*WHAT THE TASK ASKS*: Using the material below, return exactly the lines between the one holding "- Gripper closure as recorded" and the one holding "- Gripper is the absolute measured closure", inclusive, and no others.

*LISTED RECORDS*:
━━━━━━━━
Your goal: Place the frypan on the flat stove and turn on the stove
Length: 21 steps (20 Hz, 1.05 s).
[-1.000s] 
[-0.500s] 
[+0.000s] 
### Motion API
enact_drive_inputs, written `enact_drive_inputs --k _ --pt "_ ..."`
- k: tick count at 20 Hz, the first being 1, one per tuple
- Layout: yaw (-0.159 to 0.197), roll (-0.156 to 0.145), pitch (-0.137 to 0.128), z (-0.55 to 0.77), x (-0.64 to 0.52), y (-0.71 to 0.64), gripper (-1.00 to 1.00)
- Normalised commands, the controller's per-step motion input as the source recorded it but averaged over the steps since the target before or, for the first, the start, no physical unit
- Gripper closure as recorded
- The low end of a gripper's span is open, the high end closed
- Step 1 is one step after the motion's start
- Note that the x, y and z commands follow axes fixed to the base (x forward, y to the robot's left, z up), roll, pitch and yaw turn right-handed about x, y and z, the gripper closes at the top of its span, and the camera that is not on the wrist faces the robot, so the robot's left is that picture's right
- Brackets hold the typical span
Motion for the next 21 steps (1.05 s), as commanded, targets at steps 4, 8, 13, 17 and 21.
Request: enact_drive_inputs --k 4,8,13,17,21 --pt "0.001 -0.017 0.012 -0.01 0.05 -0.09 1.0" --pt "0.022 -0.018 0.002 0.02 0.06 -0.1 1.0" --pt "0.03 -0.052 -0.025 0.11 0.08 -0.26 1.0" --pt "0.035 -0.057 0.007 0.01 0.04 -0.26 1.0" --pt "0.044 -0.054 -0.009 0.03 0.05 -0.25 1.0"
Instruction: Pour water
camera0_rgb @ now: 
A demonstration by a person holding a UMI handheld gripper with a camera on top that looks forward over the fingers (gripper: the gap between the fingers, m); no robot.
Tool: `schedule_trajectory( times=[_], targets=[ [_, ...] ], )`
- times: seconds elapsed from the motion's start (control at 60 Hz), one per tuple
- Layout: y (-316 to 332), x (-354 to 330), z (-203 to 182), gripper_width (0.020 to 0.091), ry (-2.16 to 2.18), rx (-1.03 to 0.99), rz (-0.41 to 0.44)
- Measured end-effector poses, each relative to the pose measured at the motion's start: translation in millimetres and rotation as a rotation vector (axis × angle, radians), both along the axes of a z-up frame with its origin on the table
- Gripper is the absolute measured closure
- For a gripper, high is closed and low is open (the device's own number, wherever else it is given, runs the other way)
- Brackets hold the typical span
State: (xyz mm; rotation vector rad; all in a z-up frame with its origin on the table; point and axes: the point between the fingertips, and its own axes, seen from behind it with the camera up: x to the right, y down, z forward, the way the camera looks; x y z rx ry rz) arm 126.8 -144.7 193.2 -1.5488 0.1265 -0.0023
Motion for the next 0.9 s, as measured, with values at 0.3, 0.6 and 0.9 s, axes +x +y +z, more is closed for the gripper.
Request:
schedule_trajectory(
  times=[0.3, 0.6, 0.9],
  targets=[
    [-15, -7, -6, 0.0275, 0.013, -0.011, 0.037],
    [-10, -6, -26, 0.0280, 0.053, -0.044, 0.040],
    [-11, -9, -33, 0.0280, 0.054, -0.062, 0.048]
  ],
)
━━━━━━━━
*REPLY TO THE TASK*:
- Gripper closure as recorded
- The low end of a gripper's span is open, the high end closed
- Step 1 is one step after the motion's start
- Note that the x, y and z commands follow axes fixed to the base (x forward, y to the robot's left, z up), roll, pitch and yaw turn right-handed about x, y and z, the gripper closes at the top of its span, and the camera that is not on the wrist faces the robot, so the robot's left is that picture's right
- Brackets hold the typical span
Motion for the next 21 steps (1.05 s), as commanded, targets at steps 4, 8, 13, 17 and 21.
Request: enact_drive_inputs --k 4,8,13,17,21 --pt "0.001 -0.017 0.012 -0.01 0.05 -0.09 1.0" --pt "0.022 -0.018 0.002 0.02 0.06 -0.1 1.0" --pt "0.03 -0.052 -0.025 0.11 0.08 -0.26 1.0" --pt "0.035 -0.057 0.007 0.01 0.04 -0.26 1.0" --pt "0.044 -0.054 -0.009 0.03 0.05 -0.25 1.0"
Instruction: Pour water
camera0_rgb @ now: 
A demonstration by a person holding a UMI handheld gripper with a camera on top that looks forward over the fingers (gripper: the gap between the fingers, m); no robot.
Tool: `schedule_trajectory( times=[_], targets=[ [_, ...] ], )`
- times: seconds elapsed from the motion's start (control at 60 Hz), one per tuple
- Layout: y (-316 to 332), x (-354 to 330), z (-203 to 182), gripper_width (0.020 to 0.091), ry (-2.16 to 2.18), rx (-1.03 to 0.99), rz (-0.41 to 0.44)
- Measured end-effector poses, each relative to the pose measured at the motion's start: translation in millimetres and rotation as a rotation vector (axis × angle, radians), both along the axes of a z-up frame with its origin on the table
- Gripper is the absolute measured closure

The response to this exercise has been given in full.